BRIEF: Leaving the pictures aside, transcribe every line below exactly.

DATA SEGMENT:

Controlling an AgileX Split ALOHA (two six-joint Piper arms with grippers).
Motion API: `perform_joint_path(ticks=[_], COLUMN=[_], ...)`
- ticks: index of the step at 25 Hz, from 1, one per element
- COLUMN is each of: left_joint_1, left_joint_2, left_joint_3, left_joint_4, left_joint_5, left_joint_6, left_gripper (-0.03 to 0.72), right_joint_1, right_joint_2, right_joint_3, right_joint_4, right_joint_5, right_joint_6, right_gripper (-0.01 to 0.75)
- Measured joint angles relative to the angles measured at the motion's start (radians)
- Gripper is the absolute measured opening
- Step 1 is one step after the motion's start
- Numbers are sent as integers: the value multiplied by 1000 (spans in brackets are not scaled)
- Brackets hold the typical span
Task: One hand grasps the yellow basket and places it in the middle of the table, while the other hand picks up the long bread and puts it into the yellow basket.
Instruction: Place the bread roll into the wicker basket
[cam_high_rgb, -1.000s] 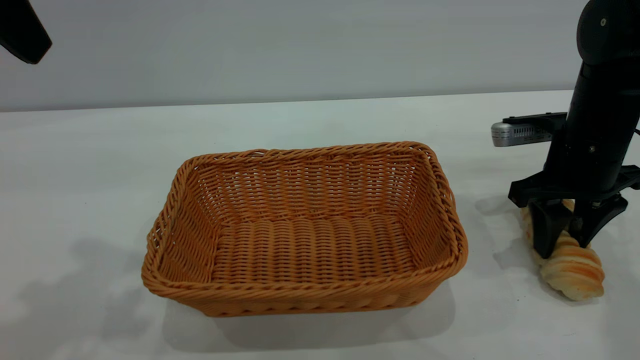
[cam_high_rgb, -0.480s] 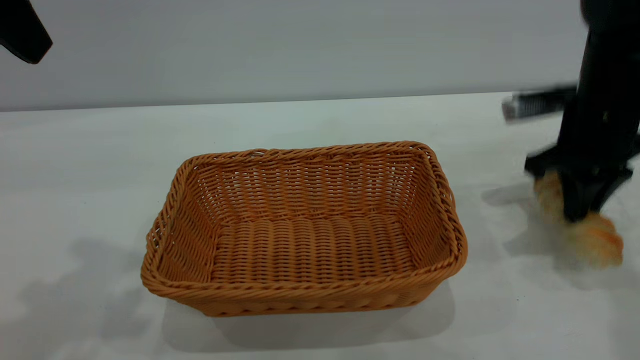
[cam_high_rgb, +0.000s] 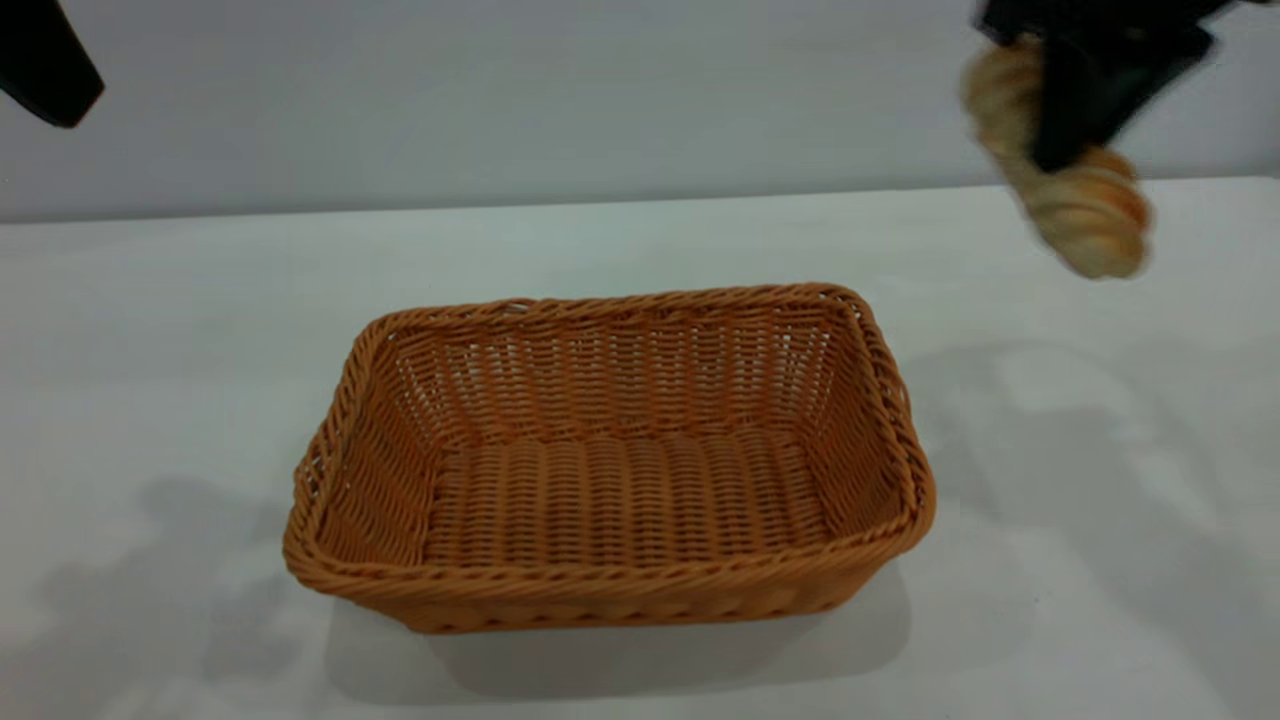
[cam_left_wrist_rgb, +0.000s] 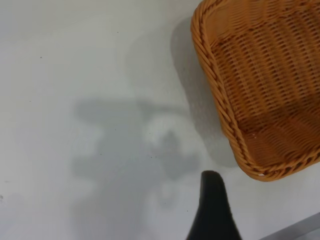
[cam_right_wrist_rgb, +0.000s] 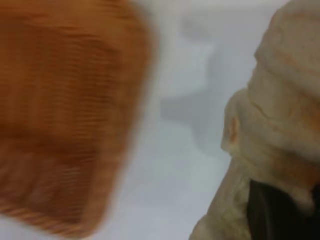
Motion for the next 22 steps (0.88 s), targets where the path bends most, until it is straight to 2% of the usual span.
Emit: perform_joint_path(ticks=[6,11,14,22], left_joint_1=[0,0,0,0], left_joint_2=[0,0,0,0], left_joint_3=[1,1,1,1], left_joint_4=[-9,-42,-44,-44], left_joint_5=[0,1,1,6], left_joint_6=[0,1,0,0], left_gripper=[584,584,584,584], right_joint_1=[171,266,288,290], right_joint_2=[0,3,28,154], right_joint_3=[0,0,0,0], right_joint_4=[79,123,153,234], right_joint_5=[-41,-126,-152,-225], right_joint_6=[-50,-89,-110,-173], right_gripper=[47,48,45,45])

YOUR SOLUTION:
Controlling an AgileX Split ALOHA (two six-joint Piper arms with grippers).
Motion API: `perform_joint_path(ticks=[_], COLUMN=[_], ...)`
- ticks: index of the step at 25 Hz, from 1, one per element
- COLUMN is each of: left_joint_1, left_joint_2, left_joint_3, left_joint_4, left_joint_5, left_joint_6, left_gripper (-0.03 to 0.72), right_joint_1, right_joint_2, right_joint_3, right_joint_4, right_joint_5, right_joint_6, right_gripper (-0.01 to 0.75)
- Measured joint angles relative to the angles measured at the motion's start (radians)
- Gripper is the absolute measured opening
- Step 1 is one step after the motion's start
- Numbers are sent as integers: the value multiplied by 1000 (spans in brackets are not scaled)
- Brackets hold the typical span
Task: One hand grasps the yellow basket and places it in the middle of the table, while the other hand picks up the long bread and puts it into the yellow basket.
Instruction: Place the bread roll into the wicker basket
[cam_high_rgb, -1.000s] 
[cam_high_rgb, -0.480s] 
[cam_high_rgb, +0.000s] 
[cam_left_wrist_rgb, +0.000s] 
[cam_right_wrist_rgb, +0.000s] 
Motion for the next 22 steps (0.88 s), targets where the path bends most, until it is straight to 2% of the usual span.
Emit: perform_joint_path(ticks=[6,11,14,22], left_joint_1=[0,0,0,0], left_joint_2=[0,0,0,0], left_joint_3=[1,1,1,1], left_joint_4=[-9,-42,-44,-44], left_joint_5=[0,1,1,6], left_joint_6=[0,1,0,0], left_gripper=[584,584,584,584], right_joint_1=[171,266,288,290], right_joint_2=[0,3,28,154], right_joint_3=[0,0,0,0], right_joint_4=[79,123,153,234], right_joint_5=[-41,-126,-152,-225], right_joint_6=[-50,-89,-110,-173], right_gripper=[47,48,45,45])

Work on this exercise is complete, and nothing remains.